DeNovoGear (DNG) is developed in a collaboration with the Conrad Lab at Washington University in St. Louis. DNG is an actively developed suite of methods to detect de novo mutations and population variation from sequencing of related individuals and cells.
Using DNG a scientist or clinician can sequence multiple generations in a family and identify locations where germline mutations have occurred in that family. When applied to matched tumor-normal samples, it can identity possible cancer-related somatic mutations.
Dawg contains advanced algorithms to simulate the phylogenetic evolution of DNA and an amino acid sequences from a common ancestor. The key innovation of Dawg is biologically accurate models of insertion and deletion.
Dawg 2.0 (beta) offers many new and exciting features. It supports DNA, AA, and codon substitution models. It also supports heterogenous models of evolution, both within a tree and along a sequence. The simulation engine has been completely rewritten and is more efficient than other software.

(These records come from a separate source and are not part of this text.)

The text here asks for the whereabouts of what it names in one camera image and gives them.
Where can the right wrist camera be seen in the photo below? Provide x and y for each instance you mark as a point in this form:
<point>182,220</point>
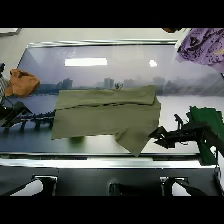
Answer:
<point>179,120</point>

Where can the brown garment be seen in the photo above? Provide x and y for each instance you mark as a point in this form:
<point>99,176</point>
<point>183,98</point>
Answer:
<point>23,83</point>

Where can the purple printed garment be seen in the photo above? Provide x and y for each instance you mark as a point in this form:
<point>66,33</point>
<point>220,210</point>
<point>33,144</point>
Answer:
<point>205,46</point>

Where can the silver frame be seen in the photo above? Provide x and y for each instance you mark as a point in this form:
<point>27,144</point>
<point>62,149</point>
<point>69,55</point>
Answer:
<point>100,162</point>

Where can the striped garment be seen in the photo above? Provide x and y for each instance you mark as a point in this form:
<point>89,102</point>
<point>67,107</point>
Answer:
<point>2,88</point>

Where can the dark green garment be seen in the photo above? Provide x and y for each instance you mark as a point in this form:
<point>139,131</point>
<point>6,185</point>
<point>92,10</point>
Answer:
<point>208,115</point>

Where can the olive green garment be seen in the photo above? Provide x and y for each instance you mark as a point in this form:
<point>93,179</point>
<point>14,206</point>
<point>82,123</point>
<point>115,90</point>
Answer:
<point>106,115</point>

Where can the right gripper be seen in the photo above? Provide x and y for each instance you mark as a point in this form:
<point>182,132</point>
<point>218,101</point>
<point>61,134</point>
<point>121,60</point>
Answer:
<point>183,134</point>

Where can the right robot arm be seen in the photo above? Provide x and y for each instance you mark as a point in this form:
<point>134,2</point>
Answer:
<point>213,138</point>

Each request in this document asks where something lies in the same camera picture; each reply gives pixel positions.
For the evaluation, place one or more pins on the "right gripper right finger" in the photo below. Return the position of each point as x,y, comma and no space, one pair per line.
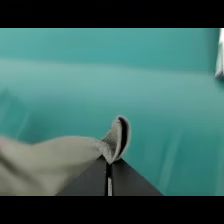
132,184

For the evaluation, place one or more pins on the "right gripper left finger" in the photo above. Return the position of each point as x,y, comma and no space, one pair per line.
91,181

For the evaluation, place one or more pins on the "grey garment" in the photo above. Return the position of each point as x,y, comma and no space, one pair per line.
43,163

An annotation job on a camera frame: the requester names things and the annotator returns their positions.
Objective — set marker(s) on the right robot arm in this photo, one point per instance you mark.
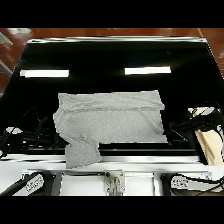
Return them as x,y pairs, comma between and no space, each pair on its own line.
200,124

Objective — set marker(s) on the silver frame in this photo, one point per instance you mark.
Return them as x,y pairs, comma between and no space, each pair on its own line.
140,166

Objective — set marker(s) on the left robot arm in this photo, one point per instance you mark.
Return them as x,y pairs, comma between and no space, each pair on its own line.
31,137

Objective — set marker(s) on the beige garment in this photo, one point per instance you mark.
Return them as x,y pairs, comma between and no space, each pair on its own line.
209,146

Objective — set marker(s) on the grey T-shirt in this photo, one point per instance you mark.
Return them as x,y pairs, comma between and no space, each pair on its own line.
106,120

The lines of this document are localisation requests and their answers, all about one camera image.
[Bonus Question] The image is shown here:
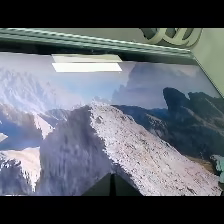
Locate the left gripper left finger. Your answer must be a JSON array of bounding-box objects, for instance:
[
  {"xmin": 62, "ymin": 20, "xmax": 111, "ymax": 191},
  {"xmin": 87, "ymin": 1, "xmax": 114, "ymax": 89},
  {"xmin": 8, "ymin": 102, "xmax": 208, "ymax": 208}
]
[{"xmin": 81, "ymin": 172, "xmax": 114, "ymax": 197}]

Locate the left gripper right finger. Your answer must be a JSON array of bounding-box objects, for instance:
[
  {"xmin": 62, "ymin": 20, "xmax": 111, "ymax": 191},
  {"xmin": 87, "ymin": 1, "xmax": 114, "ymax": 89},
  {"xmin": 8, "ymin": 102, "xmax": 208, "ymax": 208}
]
[{"xmin": 112, "ymin": 172, "xmax": 143, "ymax": 197}]

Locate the pale green garment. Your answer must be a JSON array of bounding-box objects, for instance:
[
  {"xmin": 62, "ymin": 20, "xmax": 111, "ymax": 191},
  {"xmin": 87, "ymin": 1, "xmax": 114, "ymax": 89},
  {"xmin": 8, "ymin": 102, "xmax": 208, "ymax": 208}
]
[{"xmin": 210, "ymin": 153, "xmax": 224, "ymax": 185}]

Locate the silver frame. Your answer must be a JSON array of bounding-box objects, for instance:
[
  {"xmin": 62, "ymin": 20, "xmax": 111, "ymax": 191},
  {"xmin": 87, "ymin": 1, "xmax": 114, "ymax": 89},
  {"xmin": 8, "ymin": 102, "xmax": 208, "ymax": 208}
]
[{"xmin": 0, "ymin": 28, "xmax": 203, "ymax": 61}]

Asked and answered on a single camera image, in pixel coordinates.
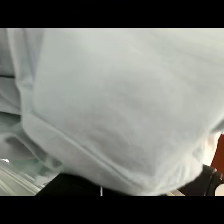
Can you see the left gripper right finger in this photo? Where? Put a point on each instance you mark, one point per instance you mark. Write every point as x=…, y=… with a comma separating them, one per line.
x=110, y=193

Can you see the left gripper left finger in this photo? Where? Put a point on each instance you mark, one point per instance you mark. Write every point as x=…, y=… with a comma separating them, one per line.
x=71, y=186

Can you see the light blue T-shirt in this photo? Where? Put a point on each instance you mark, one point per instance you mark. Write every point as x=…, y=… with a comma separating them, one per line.
x=126, y=100

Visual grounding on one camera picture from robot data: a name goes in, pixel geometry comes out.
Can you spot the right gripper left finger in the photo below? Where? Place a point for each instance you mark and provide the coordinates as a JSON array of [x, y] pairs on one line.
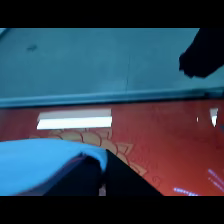
[[83, 176]]

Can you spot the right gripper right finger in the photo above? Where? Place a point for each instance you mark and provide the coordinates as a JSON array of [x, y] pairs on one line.
[[123, 180]]

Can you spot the light blue shirt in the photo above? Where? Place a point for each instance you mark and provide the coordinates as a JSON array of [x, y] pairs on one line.
[[33, 163]]

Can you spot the dark garment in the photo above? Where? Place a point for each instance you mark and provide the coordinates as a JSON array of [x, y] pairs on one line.
[[203, 53]]

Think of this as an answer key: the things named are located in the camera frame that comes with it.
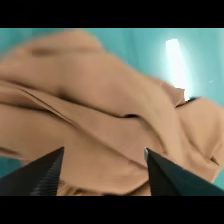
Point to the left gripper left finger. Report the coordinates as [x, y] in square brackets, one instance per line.
[36, 178]

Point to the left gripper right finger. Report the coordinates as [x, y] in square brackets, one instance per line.
[173, 180]

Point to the rust orange shirt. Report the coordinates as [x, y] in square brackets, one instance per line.
[100, 110]

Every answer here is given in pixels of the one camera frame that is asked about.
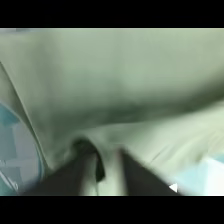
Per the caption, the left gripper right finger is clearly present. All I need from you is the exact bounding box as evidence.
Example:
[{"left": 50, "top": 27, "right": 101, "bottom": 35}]
[{"left": 118, "top": 148, "right": 181, "bottom": 197}]

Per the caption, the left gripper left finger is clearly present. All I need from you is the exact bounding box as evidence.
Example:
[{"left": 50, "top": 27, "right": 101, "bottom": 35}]
[{"left": 22, "top": 143, "right": 98, "bottom": 197}]

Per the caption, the pale green shirt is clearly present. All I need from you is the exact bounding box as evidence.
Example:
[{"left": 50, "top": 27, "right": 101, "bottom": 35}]
[{"left": 0, "top": 28, "right": 224, "bottom": 197}]

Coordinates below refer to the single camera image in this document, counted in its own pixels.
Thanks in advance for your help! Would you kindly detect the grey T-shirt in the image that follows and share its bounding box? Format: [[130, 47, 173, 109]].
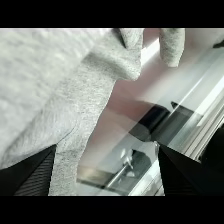
[[0, 28, 186, 197]]

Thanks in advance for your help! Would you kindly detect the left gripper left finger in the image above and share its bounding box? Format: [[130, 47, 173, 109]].
[[0, 144, 57, 197]]

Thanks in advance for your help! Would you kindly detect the silver frame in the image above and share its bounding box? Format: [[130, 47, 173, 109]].
[[129, 96, 224, 197]]

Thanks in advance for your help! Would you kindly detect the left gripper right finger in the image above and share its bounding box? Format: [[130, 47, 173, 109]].
[[157, 144, 224, 197]]

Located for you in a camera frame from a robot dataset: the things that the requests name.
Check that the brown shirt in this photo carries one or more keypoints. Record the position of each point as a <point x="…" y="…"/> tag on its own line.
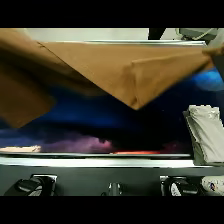
<point x="110" y="70"/>

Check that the person's legs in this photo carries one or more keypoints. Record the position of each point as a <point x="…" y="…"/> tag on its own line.
<point x="156" y="33"/>

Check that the light grey garment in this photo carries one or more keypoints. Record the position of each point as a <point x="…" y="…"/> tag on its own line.
<point x="210" y="133"/>

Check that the grey chair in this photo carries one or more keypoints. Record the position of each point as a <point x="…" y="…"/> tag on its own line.
<point x="196" y="33"/>

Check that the silver frame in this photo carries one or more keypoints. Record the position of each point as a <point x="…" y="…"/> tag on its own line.
<point x="100" y="162"/>

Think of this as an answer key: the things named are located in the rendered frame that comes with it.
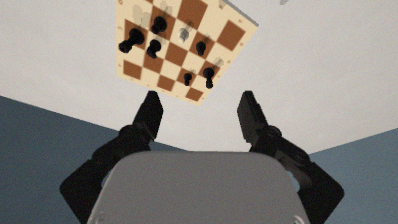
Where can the cream and brown chessboard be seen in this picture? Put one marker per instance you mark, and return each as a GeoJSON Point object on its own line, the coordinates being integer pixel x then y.
{"type": "Point", "coordinates": [223, 30]}

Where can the white pawn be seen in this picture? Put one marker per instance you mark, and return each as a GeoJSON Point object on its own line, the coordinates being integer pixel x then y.
{"type": "Point", "coordinates": [183, 35]}

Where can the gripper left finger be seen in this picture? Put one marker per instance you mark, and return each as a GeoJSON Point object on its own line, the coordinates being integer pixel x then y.
{"type": "Point", "coordinates": [82, 188]}

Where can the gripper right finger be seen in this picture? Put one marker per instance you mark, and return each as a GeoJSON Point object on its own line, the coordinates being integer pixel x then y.
{"type": "Point", "coordinates": [319, 192]}

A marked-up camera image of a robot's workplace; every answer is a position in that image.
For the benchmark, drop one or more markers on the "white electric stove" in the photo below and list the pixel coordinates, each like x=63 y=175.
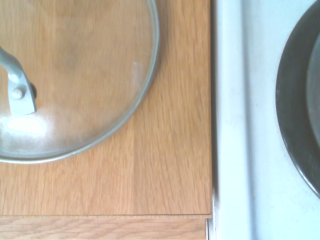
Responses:
x=250 y=100

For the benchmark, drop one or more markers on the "dark metal saucepan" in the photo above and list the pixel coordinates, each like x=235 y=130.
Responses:
x=290 y=100

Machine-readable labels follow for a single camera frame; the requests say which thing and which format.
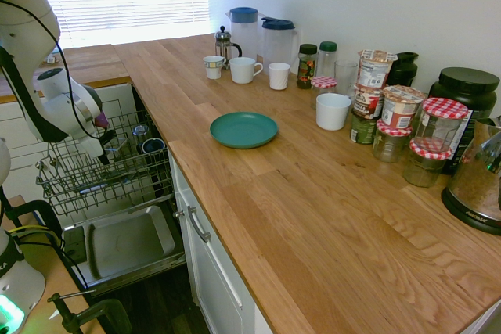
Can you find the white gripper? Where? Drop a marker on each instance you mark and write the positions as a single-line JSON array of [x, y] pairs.
[[91, 140]]

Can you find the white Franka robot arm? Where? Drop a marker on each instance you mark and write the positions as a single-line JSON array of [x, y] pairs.
[[35, 36]]

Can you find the open dishwasher door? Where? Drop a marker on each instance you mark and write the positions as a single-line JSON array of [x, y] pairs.
[[129, 240]]

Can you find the black utensil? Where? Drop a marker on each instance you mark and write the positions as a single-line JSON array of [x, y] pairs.
[[109, 136]]

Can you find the clear glass in rack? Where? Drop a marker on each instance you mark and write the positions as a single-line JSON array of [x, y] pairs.
[[140, 130]]

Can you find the dark blue cup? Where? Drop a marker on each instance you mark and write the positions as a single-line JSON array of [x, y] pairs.
[[153, 146]]

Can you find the white drawer front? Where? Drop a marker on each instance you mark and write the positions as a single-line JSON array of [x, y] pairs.
[[115, 105]]

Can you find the black metal clamp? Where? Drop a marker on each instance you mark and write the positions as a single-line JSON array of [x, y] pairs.
[[105, 312], [39, 209]]

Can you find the small container blue lid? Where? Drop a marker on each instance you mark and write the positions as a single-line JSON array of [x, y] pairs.
[[50, 59]]

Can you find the green plastic plate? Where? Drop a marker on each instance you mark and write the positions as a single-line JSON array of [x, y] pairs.
[[243, 130]]

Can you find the patterned white cup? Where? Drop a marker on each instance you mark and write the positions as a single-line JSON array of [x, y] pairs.
[[213, 68]]

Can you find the white cabinet door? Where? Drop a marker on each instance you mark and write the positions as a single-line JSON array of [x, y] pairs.
[[215, 279]]

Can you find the glass french press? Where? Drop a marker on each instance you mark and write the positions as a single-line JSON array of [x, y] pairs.
[[224, 42]]

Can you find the tall pitcher blue lid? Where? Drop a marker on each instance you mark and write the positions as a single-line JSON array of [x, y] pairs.
[[243, 33]]

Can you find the ribbed white cup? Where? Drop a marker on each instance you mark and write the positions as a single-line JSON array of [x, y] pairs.
[[279, 76]]

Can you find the wide pitcher dark blue lid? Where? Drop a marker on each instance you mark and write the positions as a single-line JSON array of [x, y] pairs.
[[278, 46]]

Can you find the dark spice jar green lid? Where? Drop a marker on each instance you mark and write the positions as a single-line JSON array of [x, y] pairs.
[[307, 68]]

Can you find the small jar red checkered lid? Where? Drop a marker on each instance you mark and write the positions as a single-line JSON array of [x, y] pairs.
[[323, 83]]

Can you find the large white cup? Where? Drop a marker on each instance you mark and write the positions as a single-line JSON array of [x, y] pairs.
[[332, 113]]

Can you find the clear jar green lid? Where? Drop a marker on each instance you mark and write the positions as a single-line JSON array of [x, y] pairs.
[[327, 60]]

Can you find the clear drinking glass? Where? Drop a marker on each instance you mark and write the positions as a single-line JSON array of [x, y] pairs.
[[346, 77]]

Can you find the green tin can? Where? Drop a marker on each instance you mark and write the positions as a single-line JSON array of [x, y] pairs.
[[362, 130]]

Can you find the glass jar red checkered lid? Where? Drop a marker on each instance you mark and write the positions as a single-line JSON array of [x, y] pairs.
[[391, 144], [426, 167]]

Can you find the black shaker bottle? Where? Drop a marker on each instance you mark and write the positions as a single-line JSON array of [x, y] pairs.
[[405, 70]]

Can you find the large jar red checkered lid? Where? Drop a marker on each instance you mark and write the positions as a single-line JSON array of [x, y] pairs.
[[442, 123]]

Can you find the black protein powder tub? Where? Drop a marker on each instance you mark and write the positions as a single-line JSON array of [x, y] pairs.
[[467, 91]]

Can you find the stainless steel electric kettle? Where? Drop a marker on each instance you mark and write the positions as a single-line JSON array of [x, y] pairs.
[[475, 181]]

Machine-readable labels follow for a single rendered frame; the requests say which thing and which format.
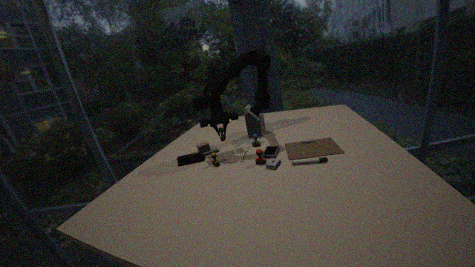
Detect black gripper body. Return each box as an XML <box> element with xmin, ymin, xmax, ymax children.
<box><xmin>200</xmin><ymin>104</ymin><xmax>238</xmax><ymax>128</ymax></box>

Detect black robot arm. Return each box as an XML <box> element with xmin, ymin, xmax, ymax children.
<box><xmin>192</xmin><ymin>50</ymin><xmax>271</xmax><ymax>125</ymax></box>

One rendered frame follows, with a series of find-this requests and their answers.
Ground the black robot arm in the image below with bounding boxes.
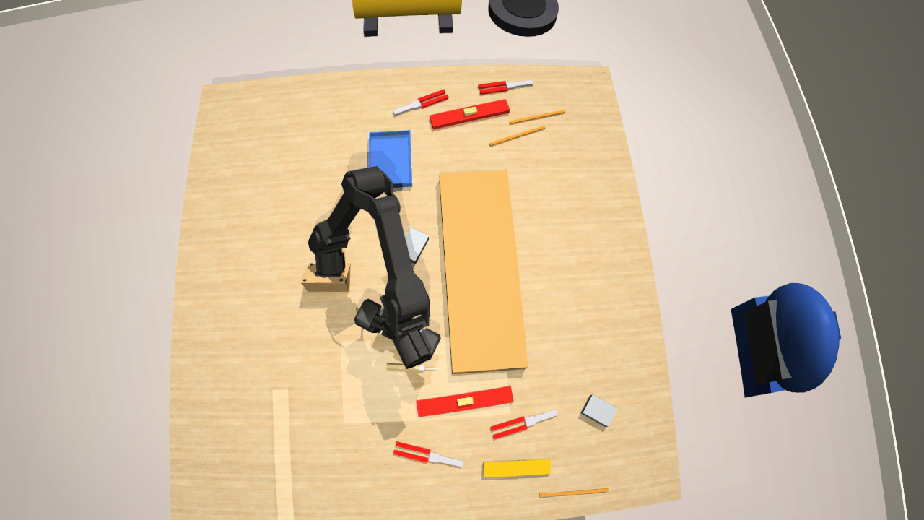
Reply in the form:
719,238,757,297
308,166,432,369

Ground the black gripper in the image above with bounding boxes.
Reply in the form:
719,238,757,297
354,298,441,356

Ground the orange panel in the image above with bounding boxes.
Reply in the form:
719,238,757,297
439,171,528,374

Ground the blue rectangular tray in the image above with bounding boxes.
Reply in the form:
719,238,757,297
368,130,413,188

The beta version is recommended for scientific use. You can download
it from the subversion repository via
svn co svn://scit.us/dawg/current dawg.
Since it is still lacking in documentation, feel free to
ask for help.
SISRS — pronounced “scissors” — is a program for identifying phylogenetically informative sites from next-generation whole-genome sequencing of multiple species. It identifies homologous sites without the need to do de novo assembly, annotation, and alignment. It identifies conserved regions by doing joint de novo assembly on multiple species. Sequencing reads are then aligned back to the contigs to identify variable sites.
Ngila uses a statistical model of sequence evolution to find to optimal global alignment between pairs of sequences. It supports biologically realistic power-law models of sequence evolution. In order to find optimal alignments, Ngila implements the Miller and Myers’ (1988) dynamic programming algorithm as well as Hirschberg’s (1975) divide-and-conquer algorithm.
PICS-Ord is an algorithm to extract phylogenetic information from hard-to-align regions of multiple sequence alignments. It has been implemented in an R-based program using Ngila as a back end.
SoFoS is a Web 2.0 application for rescaling genetic polymorphism data to match a common sample size.
Jak is a program that simulates finite-site mutation on coalescent lineages. It focuses on speed of execution.
Klineage is a program that simulates a Wright-Fisher population with
multiplicative fitnesses and finite-site mutation.
It tracks parent-offspring relationships and follows the ancestral
lineage of the population, which is the historical series of
fixed sequences in the population. Klineage can be acceded from
a subversion repository:
svn co svn://scit.us/klineage/current/ klineage.